Eli Culley (February 4, 1840 – April 21, 1890) was an English-born American politician who was a member of the Massachusetts House of Representatives in 1880 and mayor of Fitchburg, Massachusetts from 1880 to 1882 and again from 1888 to 1890.

==Early life==
Culley was born in Bath, Somerset on February 4, 1840. He immigrated to the United States at the age of fifteen and worked in a file factory in Lowell, Massachusetts. On October 5, 1862, he married Martha Redman. They had six children. He served with the 43rd Massachusetts Infantry Regiment during the American Civil War.

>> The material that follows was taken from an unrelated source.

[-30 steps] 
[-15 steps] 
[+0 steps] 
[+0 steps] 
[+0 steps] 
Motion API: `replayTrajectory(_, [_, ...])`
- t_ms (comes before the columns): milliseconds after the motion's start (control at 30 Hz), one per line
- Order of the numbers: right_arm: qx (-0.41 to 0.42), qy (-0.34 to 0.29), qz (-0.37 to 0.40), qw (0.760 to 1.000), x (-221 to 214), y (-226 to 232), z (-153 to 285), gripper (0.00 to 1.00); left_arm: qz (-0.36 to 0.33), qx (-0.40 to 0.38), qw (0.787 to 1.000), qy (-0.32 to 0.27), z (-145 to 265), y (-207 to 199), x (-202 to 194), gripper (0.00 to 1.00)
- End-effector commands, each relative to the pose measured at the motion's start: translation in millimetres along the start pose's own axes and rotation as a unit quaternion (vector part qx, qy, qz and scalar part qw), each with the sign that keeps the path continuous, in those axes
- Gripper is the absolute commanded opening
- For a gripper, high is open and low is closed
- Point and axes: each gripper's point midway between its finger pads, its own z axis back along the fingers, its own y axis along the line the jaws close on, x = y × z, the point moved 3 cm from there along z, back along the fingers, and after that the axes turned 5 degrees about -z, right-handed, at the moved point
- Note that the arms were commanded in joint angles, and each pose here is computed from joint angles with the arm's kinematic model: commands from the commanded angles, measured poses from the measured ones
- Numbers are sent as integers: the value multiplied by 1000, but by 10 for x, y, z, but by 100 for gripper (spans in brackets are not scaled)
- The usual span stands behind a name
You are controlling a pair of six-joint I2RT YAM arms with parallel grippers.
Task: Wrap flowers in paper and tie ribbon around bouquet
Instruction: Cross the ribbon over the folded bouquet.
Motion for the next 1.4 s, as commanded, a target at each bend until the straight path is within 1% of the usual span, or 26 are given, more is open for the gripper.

He was discharged in the fall of 1863, but was unable to immediately return to work due to malaria he contracted during his military service.

==Business==
In 1864, Culley began a file manufacturing business in Weymouth, Massachusetts. Four years later, moved his business to Fitchburg and manufactured files on a more extensive scale.

==Politics==
Culley was president of the Fitchburg common council in 1875 and a member of the board of aldermen from 1877 to 1878. He represented the Sixth Worcester district in the Massachusetts House of Representatives in the 1880 Massachusetts legislature. He served as mayor of Fitchburg from 1880 to 1882. He returned to office in 1888 by defeating incumbent Frederick Fosdick by 350 votes. He was reelected in 1888, which made him the first person to serve four terms as Fitchburg's mayor. He did not run for reelection in 1889.

==Death==
Culley went missing on April 21, 1890. His body was found the next day in the Overlook Reservoir. According to The Boston Globe, he had been ill with an "affection of the brain", and his death was believed to be a suicide.